# What are friends?



## Susan2010 (Apr 19, 2010)

I've had a few people send me friend requests. I like them very much and was happy to accept them as friends. But I don't know what friends are for. What are the advantages and features of having "Contacts & Friends?" 

Sorry, the FAQ link is broken.


----------



## Chris H. (Jan 27, 2007)

Sorry about that, the FAQ is down pending some updates to the site. "Friends" are merely a level of association you choose to have with another member.

You can edit your profile privacy settings (http://talkaboutmarriage.com/profile.php?do=privacy) to only allow friends to view certain information that you may not want publicly available to the rest of the world.


----------



## SimplyAmorous (Nov 25, 2009)

Susan2010 said:


> What are the advantages and features of having "Contacts & Friends?"

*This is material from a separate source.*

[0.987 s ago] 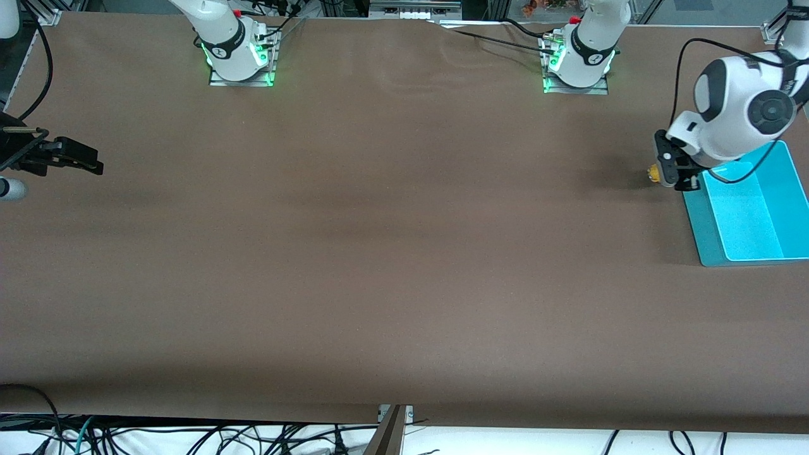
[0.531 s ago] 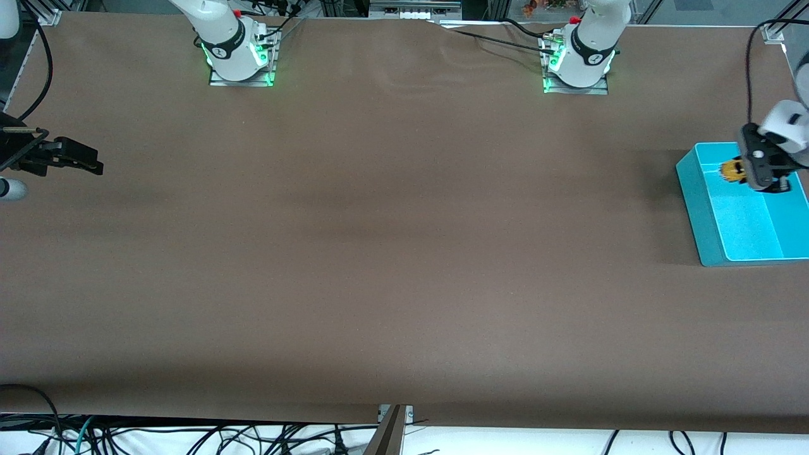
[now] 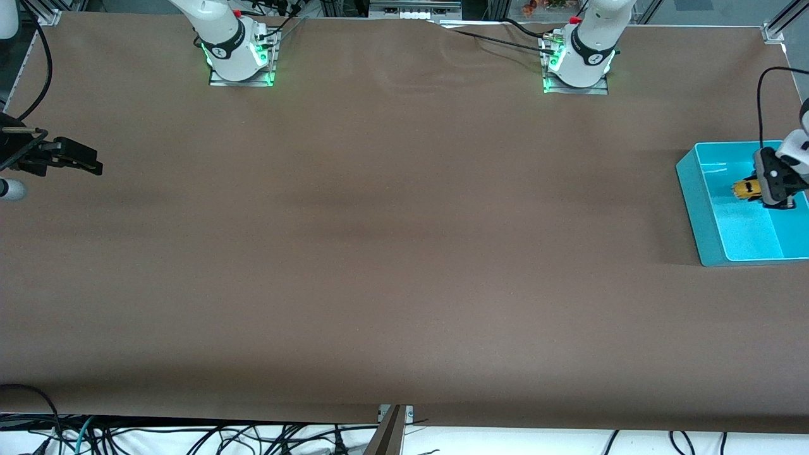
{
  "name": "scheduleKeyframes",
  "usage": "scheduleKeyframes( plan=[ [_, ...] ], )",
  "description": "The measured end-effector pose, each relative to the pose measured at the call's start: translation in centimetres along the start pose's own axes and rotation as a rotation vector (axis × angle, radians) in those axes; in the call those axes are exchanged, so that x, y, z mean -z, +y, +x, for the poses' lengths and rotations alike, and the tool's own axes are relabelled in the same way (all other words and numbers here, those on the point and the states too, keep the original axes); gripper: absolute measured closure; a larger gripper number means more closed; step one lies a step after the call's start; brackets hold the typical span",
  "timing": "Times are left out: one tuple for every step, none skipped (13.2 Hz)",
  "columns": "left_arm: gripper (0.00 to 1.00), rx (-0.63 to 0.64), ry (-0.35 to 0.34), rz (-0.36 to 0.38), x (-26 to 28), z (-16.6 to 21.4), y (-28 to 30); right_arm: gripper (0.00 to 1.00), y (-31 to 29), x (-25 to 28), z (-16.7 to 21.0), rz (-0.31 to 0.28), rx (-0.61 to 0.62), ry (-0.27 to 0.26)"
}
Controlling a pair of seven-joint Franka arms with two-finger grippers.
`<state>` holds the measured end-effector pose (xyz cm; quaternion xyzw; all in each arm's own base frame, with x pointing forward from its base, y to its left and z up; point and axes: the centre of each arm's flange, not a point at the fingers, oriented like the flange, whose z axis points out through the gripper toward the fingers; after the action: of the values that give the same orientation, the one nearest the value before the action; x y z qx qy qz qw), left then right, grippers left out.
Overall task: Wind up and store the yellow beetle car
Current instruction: 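Lift the car with the left gripper and lower it into the bin, then open the left gripper to release the car inside the bin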
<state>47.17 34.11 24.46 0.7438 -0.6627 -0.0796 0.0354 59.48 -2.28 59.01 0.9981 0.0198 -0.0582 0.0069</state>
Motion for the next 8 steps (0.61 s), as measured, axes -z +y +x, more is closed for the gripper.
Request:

I ask someone to be my friend on here once in a while, if I enjoy their posts/ their advice, If I find them intreging somehow, so I might ask, why not. 

Doesn't mean much of anything, but makes it easier to find them if you wonder "Hey, wonder what happened to them"? It would be so easy to forget all these names. 

I have had a few people PM me privately -for whatever reaons, like my advice/curious. A couple of them , we pmed each other for months - They felt comfortable sharing in more detail with me personally. I found it kind of flattering. Always nice to make those like that "friends" on here. 

I always enjoy reading your direct -indepth advice too Susan! Let's be friends.


----------